# ADA 2018 - Homework 3



## Undestanding the StackOverflow community


Deadline: Nov 7th 2018, 23:59:59

Submission link: Check channel homework-3-public

StackOverflow is the most popular programming-related Q&A website. It serves as a platform for users to ask and answer questions and to vote questions and answers up or down. Users of StackOverflow can earn reputation points and "badges"; for example, a person is awarded 10 reputation points for receiving an "up" vote on an answer given to a question, and 5 points for the "up" vote on a question asked.
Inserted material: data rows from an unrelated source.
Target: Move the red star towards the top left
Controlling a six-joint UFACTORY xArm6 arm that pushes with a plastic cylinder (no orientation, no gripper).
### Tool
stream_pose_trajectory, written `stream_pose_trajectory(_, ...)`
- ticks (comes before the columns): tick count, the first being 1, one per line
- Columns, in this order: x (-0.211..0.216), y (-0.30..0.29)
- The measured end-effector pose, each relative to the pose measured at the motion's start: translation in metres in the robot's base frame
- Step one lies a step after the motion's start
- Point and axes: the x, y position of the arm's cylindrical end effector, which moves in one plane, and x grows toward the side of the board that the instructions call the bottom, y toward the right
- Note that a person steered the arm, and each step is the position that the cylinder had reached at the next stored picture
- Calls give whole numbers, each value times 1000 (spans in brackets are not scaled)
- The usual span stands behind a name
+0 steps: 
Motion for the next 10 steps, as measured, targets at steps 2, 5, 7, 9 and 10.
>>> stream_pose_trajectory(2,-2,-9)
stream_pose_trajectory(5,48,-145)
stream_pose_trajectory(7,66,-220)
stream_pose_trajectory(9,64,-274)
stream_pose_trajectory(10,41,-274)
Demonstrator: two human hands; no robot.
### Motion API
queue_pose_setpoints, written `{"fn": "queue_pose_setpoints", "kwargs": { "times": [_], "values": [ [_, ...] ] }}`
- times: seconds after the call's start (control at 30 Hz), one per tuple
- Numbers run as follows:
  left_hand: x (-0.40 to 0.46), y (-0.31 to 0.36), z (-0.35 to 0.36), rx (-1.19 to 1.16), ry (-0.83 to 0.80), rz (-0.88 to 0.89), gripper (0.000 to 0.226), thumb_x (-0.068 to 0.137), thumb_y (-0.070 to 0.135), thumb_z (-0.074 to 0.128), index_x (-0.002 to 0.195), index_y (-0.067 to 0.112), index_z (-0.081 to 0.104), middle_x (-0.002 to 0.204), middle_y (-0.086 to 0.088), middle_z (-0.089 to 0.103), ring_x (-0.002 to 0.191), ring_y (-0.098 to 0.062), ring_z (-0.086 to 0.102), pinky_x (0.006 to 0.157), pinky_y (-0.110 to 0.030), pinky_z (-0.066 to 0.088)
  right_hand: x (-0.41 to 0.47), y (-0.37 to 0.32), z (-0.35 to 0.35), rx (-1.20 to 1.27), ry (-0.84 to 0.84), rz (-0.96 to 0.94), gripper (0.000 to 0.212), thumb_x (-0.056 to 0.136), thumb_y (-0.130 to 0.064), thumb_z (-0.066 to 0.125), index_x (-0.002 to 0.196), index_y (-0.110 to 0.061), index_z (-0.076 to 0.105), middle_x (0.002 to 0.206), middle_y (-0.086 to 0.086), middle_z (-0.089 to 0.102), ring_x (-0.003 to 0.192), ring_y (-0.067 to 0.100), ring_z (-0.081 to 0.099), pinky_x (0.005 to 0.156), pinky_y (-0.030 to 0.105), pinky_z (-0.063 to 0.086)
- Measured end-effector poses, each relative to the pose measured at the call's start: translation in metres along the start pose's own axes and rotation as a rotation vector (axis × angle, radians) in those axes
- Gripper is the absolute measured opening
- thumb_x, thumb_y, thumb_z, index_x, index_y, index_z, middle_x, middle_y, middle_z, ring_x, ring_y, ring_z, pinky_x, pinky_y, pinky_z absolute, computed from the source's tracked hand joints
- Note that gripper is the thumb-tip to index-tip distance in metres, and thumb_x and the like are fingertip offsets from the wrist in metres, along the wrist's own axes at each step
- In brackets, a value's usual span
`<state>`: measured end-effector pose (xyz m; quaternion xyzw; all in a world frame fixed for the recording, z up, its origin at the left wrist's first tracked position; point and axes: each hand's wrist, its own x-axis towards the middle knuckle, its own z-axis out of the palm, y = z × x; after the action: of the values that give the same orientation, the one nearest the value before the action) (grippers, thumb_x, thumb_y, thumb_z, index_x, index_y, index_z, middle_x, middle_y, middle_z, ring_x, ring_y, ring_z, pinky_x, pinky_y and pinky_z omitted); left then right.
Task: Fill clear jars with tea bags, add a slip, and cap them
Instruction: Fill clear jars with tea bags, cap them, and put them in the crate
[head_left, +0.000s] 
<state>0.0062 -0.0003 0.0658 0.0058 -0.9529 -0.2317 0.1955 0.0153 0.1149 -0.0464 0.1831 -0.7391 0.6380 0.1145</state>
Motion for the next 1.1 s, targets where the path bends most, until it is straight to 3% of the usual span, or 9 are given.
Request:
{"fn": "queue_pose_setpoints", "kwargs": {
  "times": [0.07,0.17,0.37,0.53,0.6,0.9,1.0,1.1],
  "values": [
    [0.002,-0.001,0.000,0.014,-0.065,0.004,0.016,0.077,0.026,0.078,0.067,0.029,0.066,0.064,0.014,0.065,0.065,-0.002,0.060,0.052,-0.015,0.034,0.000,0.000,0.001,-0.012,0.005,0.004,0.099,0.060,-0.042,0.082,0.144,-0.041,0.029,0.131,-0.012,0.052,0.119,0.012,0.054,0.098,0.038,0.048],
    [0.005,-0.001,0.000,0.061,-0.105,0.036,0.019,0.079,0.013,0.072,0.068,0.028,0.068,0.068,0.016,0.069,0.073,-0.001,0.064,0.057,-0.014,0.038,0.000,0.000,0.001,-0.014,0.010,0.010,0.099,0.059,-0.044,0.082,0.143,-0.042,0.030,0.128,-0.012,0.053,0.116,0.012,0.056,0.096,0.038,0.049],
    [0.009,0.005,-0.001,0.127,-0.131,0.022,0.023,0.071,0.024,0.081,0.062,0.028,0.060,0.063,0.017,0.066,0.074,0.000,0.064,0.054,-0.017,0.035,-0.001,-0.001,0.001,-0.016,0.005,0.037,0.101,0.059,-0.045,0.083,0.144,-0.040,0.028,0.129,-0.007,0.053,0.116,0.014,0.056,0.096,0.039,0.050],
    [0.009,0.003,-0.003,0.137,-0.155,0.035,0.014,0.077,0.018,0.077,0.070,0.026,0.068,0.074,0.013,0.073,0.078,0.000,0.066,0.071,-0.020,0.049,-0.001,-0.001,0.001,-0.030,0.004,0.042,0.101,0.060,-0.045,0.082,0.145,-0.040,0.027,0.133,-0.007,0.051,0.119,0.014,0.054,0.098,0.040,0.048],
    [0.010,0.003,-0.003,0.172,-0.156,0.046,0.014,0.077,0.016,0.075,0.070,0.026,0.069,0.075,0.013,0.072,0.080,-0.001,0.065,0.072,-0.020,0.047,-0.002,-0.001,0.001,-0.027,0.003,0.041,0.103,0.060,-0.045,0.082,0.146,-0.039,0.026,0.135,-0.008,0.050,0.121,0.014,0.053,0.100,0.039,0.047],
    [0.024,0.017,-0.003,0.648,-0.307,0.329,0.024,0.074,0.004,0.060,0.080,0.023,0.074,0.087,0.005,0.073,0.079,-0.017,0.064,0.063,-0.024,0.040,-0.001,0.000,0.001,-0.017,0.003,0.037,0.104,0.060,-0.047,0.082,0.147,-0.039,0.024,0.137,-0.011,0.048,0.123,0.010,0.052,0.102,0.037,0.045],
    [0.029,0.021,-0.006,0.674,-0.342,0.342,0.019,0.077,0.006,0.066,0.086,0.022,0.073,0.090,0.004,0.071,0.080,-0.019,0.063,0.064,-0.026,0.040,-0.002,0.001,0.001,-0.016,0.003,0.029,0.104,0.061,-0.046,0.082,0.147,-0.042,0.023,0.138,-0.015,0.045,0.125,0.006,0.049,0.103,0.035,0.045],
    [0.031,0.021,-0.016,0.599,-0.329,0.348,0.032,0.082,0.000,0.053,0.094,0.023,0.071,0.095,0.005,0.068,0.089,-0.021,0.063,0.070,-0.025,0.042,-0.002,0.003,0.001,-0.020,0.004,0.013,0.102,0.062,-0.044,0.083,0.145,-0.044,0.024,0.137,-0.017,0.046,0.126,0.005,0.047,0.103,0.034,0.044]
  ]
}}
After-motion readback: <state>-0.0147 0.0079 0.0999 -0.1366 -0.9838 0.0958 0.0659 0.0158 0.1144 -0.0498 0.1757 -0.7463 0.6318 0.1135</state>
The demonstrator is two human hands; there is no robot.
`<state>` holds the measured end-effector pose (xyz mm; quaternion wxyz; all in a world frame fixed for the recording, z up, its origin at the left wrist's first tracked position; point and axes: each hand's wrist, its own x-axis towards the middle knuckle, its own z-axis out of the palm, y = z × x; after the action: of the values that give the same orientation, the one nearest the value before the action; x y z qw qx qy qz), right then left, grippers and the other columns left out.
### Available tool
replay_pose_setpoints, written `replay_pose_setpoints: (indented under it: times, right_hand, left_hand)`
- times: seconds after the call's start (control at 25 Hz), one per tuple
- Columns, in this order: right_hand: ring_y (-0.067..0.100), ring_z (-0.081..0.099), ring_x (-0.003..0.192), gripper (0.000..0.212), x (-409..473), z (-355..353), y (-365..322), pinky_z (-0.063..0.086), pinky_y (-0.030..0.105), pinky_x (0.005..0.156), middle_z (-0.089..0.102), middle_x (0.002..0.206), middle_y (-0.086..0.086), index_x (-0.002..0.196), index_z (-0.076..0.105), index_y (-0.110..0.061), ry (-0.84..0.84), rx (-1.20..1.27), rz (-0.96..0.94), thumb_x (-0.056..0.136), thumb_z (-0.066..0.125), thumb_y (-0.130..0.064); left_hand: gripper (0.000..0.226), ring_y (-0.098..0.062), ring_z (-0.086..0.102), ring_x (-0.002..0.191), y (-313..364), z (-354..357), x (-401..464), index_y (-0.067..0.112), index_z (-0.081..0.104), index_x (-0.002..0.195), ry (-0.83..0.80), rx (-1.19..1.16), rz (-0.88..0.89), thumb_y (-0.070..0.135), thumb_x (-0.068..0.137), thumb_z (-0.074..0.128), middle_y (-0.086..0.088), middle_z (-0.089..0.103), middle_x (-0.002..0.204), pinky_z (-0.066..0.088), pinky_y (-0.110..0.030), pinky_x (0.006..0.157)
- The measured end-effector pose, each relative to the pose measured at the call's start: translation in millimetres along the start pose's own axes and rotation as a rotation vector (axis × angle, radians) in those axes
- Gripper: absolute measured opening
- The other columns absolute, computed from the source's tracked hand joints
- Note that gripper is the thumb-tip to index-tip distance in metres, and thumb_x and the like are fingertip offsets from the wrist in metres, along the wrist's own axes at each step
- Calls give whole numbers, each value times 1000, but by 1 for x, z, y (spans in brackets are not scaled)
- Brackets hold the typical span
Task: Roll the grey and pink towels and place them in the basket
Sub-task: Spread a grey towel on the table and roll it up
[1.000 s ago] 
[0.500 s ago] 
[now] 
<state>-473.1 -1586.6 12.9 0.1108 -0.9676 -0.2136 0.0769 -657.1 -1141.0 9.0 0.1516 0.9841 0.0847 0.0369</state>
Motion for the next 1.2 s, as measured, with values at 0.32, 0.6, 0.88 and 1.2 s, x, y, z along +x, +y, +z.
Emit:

Also, users receive badges for their valued contributions, which represents a kind of gamification of the traditional Q&A site. 

[Learn more about StackOverflow on Wikipedia](https://en.wikipedia.org/wiki/Stack_Overflow)

----

Dataset link:

https://drive.google.com/open?id=1POlGjqzw9v_pZ_bUnXGihOgk45kbvNjB

http://iccluster053.iccluster.epfl.ch/Posts.json.zip (mirror 1)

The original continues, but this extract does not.